While In Ephesus I also visited the last house of the Virgin Mary. According to tradition, Saint John brought Mary to Turkey after the death of Christ. The home was "discovered" to the Christian world by Saint Anne Catherine Emmerich, a German nun who never traveled from her nunnery due to complications from being a Stigmatic. However, in addition to being a Stigmatic, Saint Anne Catherine was also a visionary and saw the entire life of the Virgin, as recorded in the Life of the Virgin Mary as recounted by Saint Anne Catherine.
Path to the house from the pool lined with olive trees.
Sadly no pictures were allowed inside so I was only able to get shots from outside. The inside is even smaller than this looks and was made up of a little entry, a "large" room one assumes was the main living space, and a smaller room off to the right that was probably a bedroom.

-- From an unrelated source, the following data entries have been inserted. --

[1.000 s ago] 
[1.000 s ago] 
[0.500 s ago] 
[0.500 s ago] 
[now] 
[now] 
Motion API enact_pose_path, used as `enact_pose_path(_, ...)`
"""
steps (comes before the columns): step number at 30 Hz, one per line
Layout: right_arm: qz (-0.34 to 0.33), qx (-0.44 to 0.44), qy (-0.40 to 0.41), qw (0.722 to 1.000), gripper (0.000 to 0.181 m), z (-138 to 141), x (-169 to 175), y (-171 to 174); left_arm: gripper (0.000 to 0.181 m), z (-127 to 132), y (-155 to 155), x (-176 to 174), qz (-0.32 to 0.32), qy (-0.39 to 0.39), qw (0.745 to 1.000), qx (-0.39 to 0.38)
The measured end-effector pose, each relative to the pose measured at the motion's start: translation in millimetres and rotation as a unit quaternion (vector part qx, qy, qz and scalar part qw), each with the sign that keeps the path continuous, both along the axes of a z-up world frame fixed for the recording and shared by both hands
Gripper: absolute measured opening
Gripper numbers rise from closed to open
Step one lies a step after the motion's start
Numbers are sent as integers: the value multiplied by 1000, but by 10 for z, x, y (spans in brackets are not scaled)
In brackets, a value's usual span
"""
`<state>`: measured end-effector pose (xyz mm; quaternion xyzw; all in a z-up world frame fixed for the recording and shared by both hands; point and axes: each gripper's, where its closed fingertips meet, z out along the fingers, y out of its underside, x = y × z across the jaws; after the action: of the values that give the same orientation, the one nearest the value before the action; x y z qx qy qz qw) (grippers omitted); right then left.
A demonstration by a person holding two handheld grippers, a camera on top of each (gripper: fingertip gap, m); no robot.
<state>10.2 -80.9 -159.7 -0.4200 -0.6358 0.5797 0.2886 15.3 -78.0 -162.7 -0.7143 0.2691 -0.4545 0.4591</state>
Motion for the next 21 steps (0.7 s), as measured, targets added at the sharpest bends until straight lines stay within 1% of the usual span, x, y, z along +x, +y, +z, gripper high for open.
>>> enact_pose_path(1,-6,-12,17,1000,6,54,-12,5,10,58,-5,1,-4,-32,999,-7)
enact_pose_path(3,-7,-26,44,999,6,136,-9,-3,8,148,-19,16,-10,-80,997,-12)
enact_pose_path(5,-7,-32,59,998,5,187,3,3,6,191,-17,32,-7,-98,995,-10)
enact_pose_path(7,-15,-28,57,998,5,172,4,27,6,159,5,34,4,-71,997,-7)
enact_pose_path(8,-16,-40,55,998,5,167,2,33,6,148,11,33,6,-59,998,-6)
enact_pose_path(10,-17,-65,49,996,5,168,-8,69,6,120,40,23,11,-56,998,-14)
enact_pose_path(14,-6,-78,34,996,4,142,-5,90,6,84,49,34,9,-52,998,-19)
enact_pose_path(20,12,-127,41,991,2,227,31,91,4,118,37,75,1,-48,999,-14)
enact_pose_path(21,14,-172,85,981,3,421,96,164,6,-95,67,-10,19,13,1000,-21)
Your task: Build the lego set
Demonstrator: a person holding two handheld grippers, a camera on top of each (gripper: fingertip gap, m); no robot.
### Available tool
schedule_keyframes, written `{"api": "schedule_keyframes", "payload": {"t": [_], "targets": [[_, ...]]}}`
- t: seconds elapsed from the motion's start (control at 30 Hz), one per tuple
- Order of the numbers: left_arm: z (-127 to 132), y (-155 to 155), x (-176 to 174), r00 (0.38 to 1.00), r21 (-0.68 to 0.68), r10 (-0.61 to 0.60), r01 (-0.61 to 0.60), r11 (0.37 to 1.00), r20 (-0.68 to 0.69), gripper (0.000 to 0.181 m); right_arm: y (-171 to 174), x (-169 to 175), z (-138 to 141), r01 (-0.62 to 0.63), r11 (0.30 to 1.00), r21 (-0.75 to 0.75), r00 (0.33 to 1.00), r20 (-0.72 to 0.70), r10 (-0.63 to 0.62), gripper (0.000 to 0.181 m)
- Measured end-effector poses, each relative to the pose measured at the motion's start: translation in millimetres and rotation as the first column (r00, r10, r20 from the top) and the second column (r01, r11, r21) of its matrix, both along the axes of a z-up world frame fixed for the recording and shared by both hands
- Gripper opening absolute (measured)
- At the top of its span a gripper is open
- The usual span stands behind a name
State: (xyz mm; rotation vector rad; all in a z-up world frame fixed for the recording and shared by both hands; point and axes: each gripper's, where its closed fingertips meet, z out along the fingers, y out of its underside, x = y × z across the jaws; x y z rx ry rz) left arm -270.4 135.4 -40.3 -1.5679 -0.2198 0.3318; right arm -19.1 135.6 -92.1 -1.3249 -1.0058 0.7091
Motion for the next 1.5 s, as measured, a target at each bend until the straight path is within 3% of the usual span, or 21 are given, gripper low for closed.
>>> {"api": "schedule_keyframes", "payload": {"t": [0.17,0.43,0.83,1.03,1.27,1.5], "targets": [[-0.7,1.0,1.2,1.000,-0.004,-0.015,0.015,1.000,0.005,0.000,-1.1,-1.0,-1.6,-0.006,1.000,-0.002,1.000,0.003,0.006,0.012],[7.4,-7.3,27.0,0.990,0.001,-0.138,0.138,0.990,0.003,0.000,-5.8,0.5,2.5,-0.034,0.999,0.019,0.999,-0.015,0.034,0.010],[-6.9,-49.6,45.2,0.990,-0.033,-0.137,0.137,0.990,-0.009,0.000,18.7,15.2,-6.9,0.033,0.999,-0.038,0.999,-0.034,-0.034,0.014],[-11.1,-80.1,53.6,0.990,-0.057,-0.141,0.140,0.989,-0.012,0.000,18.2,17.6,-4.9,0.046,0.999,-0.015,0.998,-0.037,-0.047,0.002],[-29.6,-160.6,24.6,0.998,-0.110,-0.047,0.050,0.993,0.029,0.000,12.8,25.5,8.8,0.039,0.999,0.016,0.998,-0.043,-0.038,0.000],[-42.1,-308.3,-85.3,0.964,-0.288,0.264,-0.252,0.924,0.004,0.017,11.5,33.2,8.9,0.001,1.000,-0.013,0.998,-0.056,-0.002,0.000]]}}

The house itself is not original but was rebuilt following the floor plan that could be discerned from the remains of a 1st century foundation. Below the house was a holy water fountain and along the wall into which it was built was a wall of prayers. Visitors write their prayer on anything they can and tie it to the wall.
I was lucky enough to visit Rome in a Jubilee year which was simply amazing and I long to return. I'd never felt such a sense of rightness until I visited there. However that was nothing to what I felt when I visited this place. Kneeling before the alter that now dominates the main room of her home I was so choked with emotion that I could barely remember the prayers I've known my entire life. I just could not believe that I was kneeling where she might have knelt, walking paths she walked, and sharing the view she would have had.
Also in Ephesus stands the Temple of Artemis, one of the Seven Ancient Wonders of the World. There are actually two sites right next to each other were the temple stood. The first, made up of some 150-something marble columns, was destroyed by fire. Legend has it that it only happened because Artemis was busy attending the birth of Alexander the Great. When he came to Ephesus years later and found the replacement temple unfinished (lack of funds) and realized the date the first one was destroyed, he pleged his own funds to complete the second temple.
Sadly, all that now remains of the great temple is one lone marble column.
The stones that made up the second, 121 column temple were stolen over time to make roads, forts and churches as Christianity swept the region. The fort and church below were partially made with stones from the temple.
If you're ever in Turkey, Ephesus is definitely worth a visit.